**PROMPT**
Start to finish, reproduce the records below with nothing missing.

───── RECORDS SHOWN ─────

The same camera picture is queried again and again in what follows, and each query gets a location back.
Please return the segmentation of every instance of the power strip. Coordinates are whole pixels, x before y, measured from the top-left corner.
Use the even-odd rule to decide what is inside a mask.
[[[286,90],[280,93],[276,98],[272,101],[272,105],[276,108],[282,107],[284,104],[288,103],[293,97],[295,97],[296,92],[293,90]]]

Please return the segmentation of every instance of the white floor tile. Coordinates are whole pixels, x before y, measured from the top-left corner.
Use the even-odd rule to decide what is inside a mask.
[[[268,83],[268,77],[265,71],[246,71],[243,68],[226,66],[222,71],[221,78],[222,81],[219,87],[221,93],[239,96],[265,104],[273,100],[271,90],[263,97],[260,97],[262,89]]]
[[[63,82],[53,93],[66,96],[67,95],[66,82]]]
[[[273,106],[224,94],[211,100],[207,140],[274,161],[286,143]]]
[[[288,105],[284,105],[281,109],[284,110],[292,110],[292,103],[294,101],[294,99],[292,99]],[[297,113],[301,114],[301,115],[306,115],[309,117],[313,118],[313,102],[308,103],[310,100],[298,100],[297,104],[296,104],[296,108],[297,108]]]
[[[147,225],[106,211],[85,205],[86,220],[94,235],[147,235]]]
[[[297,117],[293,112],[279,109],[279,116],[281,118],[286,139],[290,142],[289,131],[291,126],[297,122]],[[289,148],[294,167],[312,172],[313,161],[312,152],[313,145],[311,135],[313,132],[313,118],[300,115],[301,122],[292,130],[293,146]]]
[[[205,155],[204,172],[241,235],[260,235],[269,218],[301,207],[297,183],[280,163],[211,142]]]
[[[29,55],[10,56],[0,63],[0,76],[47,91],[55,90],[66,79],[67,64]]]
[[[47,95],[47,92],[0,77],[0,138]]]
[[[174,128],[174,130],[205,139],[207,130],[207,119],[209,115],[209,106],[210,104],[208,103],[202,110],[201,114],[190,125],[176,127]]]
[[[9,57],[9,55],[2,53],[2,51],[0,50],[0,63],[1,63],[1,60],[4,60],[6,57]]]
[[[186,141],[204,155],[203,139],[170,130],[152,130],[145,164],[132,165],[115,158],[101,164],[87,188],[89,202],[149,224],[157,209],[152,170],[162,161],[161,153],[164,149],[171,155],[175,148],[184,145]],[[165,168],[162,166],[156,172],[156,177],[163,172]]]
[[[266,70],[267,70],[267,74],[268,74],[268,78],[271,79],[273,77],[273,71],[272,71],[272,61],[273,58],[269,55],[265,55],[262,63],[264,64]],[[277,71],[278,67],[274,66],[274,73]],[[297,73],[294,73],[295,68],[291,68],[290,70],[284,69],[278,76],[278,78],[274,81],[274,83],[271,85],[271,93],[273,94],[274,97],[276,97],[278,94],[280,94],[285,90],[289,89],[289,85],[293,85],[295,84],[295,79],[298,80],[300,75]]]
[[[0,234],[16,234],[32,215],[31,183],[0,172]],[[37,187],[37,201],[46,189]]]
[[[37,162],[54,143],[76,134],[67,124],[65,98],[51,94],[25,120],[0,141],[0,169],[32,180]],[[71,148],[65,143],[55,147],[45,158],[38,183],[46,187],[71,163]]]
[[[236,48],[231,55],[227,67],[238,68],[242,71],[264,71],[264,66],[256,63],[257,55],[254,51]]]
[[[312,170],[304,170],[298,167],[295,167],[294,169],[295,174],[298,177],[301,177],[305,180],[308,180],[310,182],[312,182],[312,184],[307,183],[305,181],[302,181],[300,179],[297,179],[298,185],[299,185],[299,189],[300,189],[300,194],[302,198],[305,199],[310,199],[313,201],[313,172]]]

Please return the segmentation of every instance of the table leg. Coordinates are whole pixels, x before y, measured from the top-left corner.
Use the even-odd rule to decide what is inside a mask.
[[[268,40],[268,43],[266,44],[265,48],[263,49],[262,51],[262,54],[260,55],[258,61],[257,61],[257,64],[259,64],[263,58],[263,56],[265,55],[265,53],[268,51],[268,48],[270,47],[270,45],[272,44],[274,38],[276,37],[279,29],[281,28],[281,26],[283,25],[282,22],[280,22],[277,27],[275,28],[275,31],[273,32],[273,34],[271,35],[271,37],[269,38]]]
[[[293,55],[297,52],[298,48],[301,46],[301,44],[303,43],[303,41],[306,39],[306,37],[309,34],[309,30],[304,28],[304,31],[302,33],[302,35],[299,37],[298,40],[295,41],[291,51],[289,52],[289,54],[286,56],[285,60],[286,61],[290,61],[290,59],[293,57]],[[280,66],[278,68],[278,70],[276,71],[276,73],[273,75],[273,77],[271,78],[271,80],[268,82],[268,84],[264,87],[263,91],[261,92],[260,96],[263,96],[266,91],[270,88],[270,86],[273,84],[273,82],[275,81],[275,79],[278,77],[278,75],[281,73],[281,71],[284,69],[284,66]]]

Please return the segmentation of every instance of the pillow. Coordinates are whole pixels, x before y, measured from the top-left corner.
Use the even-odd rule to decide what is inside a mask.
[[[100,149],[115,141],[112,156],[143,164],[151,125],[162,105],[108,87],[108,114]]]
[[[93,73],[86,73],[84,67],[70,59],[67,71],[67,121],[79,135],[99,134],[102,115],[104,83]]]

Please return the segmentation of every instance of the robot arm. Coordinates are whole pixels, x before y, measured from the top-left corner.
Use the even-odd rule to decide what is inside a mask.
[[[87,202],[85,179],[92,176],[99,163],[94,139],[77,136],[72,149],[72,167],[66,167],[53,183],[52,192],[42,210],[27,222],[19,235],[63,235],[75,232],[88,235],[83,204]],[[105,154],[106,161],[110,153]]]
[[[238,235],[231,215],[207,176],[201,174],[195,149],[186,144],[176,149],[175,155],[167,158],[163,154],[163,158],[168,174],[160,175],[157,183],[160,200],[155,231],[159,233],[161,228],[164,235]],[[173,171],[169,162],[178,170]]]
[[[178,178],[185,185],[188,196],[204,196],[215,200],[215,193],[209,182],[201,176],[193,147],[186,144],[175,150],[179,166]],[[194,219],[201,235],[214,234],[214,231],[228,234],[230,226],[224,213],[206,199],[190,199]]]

─────

**SOLUTION FOR THIS TASK**
The same camera picture is queried again and again in what follows, and each query gets a location back.
Please return the segmentation of every instance of the power strip. Coordinates are whole pixels, x before y, measured from the top-left corner.
Use the even-odd rule to decide what is inside a mask.
[[[286,90],[280,93],[276,98],[272,101],[272,105],[276,108],[282,107],[284,104],[288,103],[293,97],[295,97],[296,92],[293,90]]]

Please return the segmentation of every instance of the white floor tile. Coordinates are whole pixels, x before y, measured from the top-left corner.
Use the even-odd rule to decide what is inside a mask.
[[[268,83],[268,77],[265,71],[246,71],[243,68],[226,66],[222,71],[221,78],[222,81],[219,87],[221,93],[239,96],[265,104],[273,100],[271,90],[263,97],[260,97],[262,89]]]
[[[63,82],[53,93],[66,96],[67,95],[66,82]]]
[[[273,106],[224,94],[211,100],[207,140],[274,161],[286,143]]]
[[[288,105],[284,105],[281,109],[284,110],[292,110],[292,103],[294,101],[294,99],[292,99]],[[297,113],[301,114],[301,115],[306,115],[309,117],[313,118],[313,102],[308,103],[310,100],[298,100],[297,104],[296,104],[296,108],[297,108]]]
[[[147,225],[106,211],[85,205],[86,220],[94,235],[147,235]]]
[[[297,117],[293,112],[279,109],[279,116],[281,118],[286,139],[290,142],[289,131],[291,126],[297,122]],[[289,148],[294,167],[312,172],[313,161],[312,152],[313,145],[311,135],[313,132],[313,118],[300,115],[301,122],[292,130],[293,146]]]
[[[205,155],[204,172],[241,235],[260,235],[269,218],[301,207],[297,183],[280,163],[211,142]]]
[[[29,55],[10,56],[0,63],[0,76],[47,91],[55,90],[66,79],[67,64]]]
[[[47,95],[47,92],[0,77],[0,138]]]
[[[174,128],[174,130],[205,139],[207,130],[207,119],[209,115],[209,106],[210,104],[208,103],[202,110],[201,114],[190,125],[176,127]]]
[[[9,57],[9,55],[2,53],[2,51],[0,50],[0,63],[1,63],[1,60],[4,60],[6,57]]]
[[[186,141],[204,155],[203,139],[170,130],[152,130],[145,164],[132,165],[115,158],[101,164],[87,188],[89,202],[149,224],[157,209],[152,170],[162,161],[161,153],[164,149],[171,155],[175,148],[184,145]],[[165,168],[162,166],[156,172],[156,177],[163,172]]]
[[[266,70],[267,70],[267,74],[268,74],[268,78],[271,79],[273,77],[273,71],[272,71],[272,61],[273,58],[269,55],[265,55],[262,63],[264,64]],[[277,71],[278,67],[274,66],[274,73]],[[297,73],[294,73],[295,68],[291,68],[290,70],[284,69],[278,76],[278,78],[274,81],[274,83],[271,85],[271,93],[273,94],[274,97],[276,97],[278,94],[280,94],[285,90],[289,89],[289,85],[293,85],[295,84],[295,79],[298,80],[300,75]]]
[[[0,234],[16,234],[32,215],[31,183],[0,172]],[[37,187],[37,201],[46,189]]]
[[[37,162],[54,143],[76,134],[67,124],[65,98],[51,94],[25,120],[0,141],[0,169],[32,180]],[[71,148],[65,143],[55,147],[45,158],[38,183],[46,187],[71,163]]]
[[[236,48],[231,55],[227,67],[238,68],[242,71],[264,71],[264,66],[256,63],[257,55],[254,51]]]
[[[312,170],[304,170],[298,167],[295,167],[294,169],[295,174],[298,177],[301,177],[305,180],[308,180],[310,182],[312,182],[312,184],[307,183],[305,181],[302,181],[300,179],[297,179],[298,185],[299,185],[299,189],[300,189],[300,194],[302,198],[305,199],[310,199],[313,201],[313,172]]]

Please return the segmentation of every instance of the table leg. Coordinates are whole pixels, x before y, measured from the top-left corner.
Use the even-odd rule to decide what is inside a mask.
[[[268,40],[268,43],[266,44],[265,48],[263,49],[262,51],[262,54],[260,55],[258,61],[257,61],[257,64],[259,64],[263,58],[263,56],[265,55],[265,53],[268,51],[268,48],[270,47],[270,45],[272,44],[274,38],[276,37],[279,29],[281,28],[281,26],[283,25],[282,22],[280,22],[277,27],[275,28],[275,31],[273,32],[273,34],[271,35],[271,37],[269,38]]]
[[[293,55],[297,52],[298,48],[301,46],[301,44],[303,43],[303,41],[306,39],[306,37],[309,34],[309,30],[304,28],[304,31],[302,33],[302,35],[299,37],[298,40],[295,41],[291,51],[289,52],[289,54],[286,56],[285,60],[286,61],[290,61],[290,59],[293,57]],[[280,66],[278,68],[278,70],[276,71],[276,73],[273,75],[273,77],[271,78],[271,80],[268,82],[268,84],[264,87],[263,91],[261,92],[260,96],[263,96],[266,91],[270,88],[270,86],[273,84],[273,82],[275,81],[275,79],[278,77],[278,75],[281,73],[281,71],[284,69],[284,66]]]

Please return the segmentation of every instance of the pillow. Coordinates are whole pixels, x before y, measured from the top-left corner.
Use the even-odd rule to decide what is inside a mask.
[[[100,149],[115,141],[112,156],[143,164],[151,125],[162,105],[108,87],[108,114]]]
[[[93,73],[86,73],[84,67],[70,59],[67,71],[67,121],[79,135],[99,134],[102,115],[104,83]]]

Please return the segmentation of every instance of the robot arm. Coordinates are whole pixels, x before y, measured from the top-left corner.
Use the even-odd rule to decide what is inside a mask.
[[[87,202],[85,179],[92,176],[99,163],[94,139],[77,136],[72,149],[72,167],[66,167],[53,183],[52,192],[42,210],[27,222],[19,235],[63,235],[75,232],[88,235],[83,204]],[[105,154],[106,161],[110,153]]]
[[[238,235],[231,215],[207,176],[201,174],[195,149],[186,144],[176,149],[175,155],[167,158],[163,154],[163,158],[168,174],[160,175],[157,183],[160,200],[155,231],[159,233],[161,228],[164,235]],[[173,171],[169,162],[178,170]]]
[[[178,178],[185,185],[188,196],[204,196],[215,200],[215,193],[209,182],[201,176],[193,147],[186,144],[175,150],[179,166]],[[194,219],[201,235],[214,234],[214,231],[228,234],[230,226],[224,213],[206,199],[190,199]]]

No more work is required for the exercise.